Vernissage : Le samedi 4 mars de 15 h à 17 h
Holly King : A la frontière du mystère
Art Mûr, Montréal (QC)
Texte d’Isa Tousignant. Traduit par Suzanne Viot
Est-ce que vous êtes du genre amateur de plein-air ? Je veux dire : appréciez-vous aussi les vrais paysages, ou bien seulement leur reproduction ?
Je pense aimer les deux. Je passe beaucoup de temps dans la nature – je vis dans les Cantons-de-l’Est – mais les paysages m’ont toujours interpelée, même quand j’étais toute petite, et c’est encore le cas aujourd’hui. Pour moi le paysage est souvent mêlé à toutes sortes de répercussions sur le plan psychologique. J’essaie de restituer dans mon travail une sensation d’incertitude, de sublime, une sensation de quelque chose que l’on ne peut appréhender complètement.
Qu’est-ce qui vous a inspiré une pratique analogue à la construction de décors ? Avez-vous commencé par faire du théâtre ?
En quelques sortes, oui. J’ai commencé par l’art performance. Pendant à peu près cinq ans, j’ai fait des performances que j’ai présentées dans plusieurs musées et galeries. La transition entre cette pratique et la photographie que je fais maintenant eut lieu entre 1983 et 84, quand j’ai commencé à créer en studio des performances destinées uniquement à mon appareil photo. Je construisais un décor dans lequel je réalisais ensuite la performance. Quelques années plus tard, j’ai décidé de me passer de personnage, et bien sûr je fus alors en mesure de réduire la taille des maquettes.
Est-ce que ces décors faisaient aussi appel au paysage ?
Il s’agissait de paysages avec des références mythologiques, et ils comportaient des éléments tirés de l’histoire de l’art et de l’architecture.
Vous travaillez à quelle échelle maintenant ?
Le support de mes décors mesure environ un mètre carré.
Outre la photographie, votre travail comporte aussi beaucoup de peinture et de dessin. Dans la série Forests of Enchantment par exemple, les vrilles végétales semblent peintes sur un verre placé entre la lentille et le décor, c’est bien ça ?

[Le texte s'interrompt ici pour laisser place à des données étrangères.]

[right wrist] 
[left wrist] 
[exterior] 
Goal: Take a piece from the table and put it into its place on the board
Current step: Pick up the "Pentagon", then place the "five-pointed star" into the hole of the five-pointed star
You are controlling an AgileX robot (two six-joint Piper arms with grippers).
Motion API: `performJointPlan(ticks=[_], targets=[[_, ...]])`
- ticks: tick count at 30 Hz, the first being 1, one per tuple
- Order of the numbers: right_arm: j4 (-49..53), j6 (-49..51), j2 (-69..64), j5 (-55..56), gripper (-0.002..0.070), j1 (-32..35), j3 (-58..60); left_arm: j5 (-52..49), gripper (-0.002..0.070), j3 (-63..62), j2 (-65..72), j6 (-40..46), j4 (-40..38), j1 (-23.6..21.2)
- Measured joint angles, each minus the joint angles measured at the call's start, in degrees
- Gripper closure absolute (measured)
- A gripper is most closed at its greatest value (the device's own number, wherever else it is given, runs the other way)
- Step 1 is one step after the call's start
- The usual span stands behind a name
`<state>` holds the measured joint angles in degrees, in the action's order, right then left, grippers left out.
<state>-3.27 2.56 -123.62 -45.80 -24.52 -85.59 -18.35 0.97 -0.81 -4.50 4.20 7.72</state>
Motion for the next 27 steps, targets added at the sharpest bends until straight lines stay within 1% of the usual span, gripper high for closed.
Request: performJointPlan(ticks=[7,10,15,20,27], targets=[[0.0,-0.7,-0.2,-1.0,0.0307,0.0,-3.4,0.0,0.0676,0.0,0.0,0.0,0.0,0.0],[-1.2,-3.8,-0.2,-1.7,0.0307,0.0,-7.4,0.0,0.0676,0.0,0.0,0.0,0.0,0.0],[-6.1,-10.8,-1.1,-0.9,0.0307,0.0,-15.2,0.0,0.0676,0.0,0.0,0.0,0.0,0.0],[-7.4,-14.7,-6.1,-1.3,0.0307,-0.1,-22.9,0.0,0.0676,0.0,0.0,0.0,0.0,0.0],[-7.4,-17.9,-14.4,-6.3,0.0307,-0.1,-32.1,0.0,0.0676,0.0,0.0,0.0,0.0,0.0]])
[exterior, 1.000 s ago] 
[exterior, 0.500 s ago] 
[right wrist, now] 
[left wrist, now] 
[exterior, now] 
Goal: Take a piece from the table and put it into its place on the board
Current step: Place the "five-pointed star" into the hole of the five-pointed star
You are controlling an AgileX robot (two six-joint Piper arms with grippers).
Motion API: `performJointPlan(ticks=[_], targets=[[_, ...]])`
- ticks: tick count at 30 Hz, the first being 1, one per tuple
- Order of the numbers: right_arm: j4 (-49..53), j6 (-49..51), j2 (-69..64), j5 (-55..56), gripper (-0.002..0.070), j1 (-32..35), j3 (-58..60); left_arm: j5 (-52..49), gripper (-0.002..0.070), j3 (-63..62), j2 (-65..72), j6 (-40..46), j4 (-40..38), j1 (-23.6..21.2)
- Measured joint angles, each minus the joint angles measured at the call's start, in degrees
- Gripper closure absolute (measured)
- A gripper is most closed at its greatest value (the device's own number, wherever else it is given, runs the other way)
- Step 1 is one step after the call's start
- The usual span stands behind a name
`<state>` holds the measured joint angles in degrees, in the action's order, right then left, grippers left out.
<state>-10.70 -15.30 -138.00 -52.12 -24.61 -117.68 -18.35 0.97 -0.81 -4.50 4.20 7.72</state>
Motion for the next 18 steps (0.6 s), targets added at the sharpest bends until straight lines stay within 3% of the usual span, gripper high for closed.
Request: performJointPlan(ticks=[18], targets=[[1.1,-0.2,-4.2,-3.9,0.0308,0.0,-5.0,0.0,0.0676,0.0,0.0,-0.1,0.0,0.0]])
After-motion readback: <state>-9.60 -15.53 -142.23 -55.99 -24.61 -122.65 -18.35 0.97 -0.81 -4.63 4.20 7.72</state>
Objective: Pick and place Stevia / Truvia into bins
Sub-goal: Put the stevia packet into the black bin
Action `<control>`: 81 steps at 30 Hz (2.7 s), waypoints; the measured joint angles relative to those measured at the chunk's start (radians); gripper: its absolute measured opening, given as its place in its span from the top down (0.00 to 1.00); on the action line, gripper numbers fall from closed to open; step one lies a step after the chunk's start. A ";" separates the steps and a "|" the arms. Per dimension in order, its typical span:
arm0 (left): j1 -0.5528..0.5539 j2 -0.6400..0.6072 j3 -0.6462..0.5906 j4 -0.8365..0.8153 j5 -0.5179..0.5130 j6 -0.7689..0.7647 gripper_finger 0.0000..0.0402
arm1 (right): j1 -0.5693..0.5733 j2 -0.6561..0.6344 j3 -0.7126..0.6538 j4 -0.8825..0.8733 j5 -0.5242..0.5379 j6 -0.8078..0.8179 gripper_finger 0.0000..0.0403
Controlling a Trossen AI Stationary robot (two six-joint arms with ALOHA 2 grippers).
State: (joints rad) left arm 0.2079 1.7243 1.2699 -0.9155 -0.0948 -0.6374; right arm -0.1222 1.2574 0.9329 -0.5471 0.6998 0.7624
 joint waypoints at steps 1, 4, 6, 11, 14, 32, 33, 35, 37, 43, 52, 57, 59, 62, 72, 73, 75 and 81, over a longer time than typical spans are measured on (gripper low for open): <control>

Oui, c’est de l’encre de chine sur un acétate placé au premier plan. De nombreuses personnes ont pensé que je dessinais sur les photographies. J’étais intéressée par l’idée d’un écran visuel, l’idée de se déplacer dans un paysage et d’être arrêté, de façon à devoir s’immerger plus lentement. Mes décors sont très concrets. J’ai fait mon apprentissage dans les arts visuels et non en tant que photographe. À ce jour, j’enseigne le dessin et la peinture à l’université de Concordia, et non la photographie.
Je dirais même que vous faites de la sculpture.
Sculpture, dessin, peinture… Vous trouverez toutes ces influences dans le corpus. En fait, il y a quatre nouvelles œuvres dans cette exposition et j’ai recommencé à peindre des ciels pour leur réalisation.
Est-ce que vous considérez vos œuvres comme des installations, d’une certaine manière ?
Pas vraiment, parce que je crois qu’il faudrait que je travaille à plus grande échelle. À vrai dire, je ne me suis jamais lancée là-dedans, alors que j’ai toujours eu envie de le faire.
J’imagine que vos maquettes seraient très intéressantes à voir.
Elles sont très modestes. Il y a une métamorphose qui vient des procédés photographiques et de l’éclairage des pièces – le maniement de la lumière est crucial. C’est l’aspect que je retravaille encore et encore. Sans la photographie, le décor ne ressemble pas à grand-chose! Toutefois pour cette exposition, j’ai construit deux boîtes à visionnement. Ce sont des boîtes en bois sur trépieds, dans lesquelles j’ai construit des paysages miniaturisés avec une perspective forcée. C’était un projet extrêmement intéressant à réaliser.
Diriez-vous que votre première motivation réside dans l’exploration de l’artificiel ou bien dans le paysage ?
Oh, le paysage. Mais il y a une tension entre la vraisemblance et le paysage. Je ne veux pas créer des illusions parfaites ; à travers mes œuvres, j’essaie de sonder notre compréhension du paysage et la façon dont nous le percevons.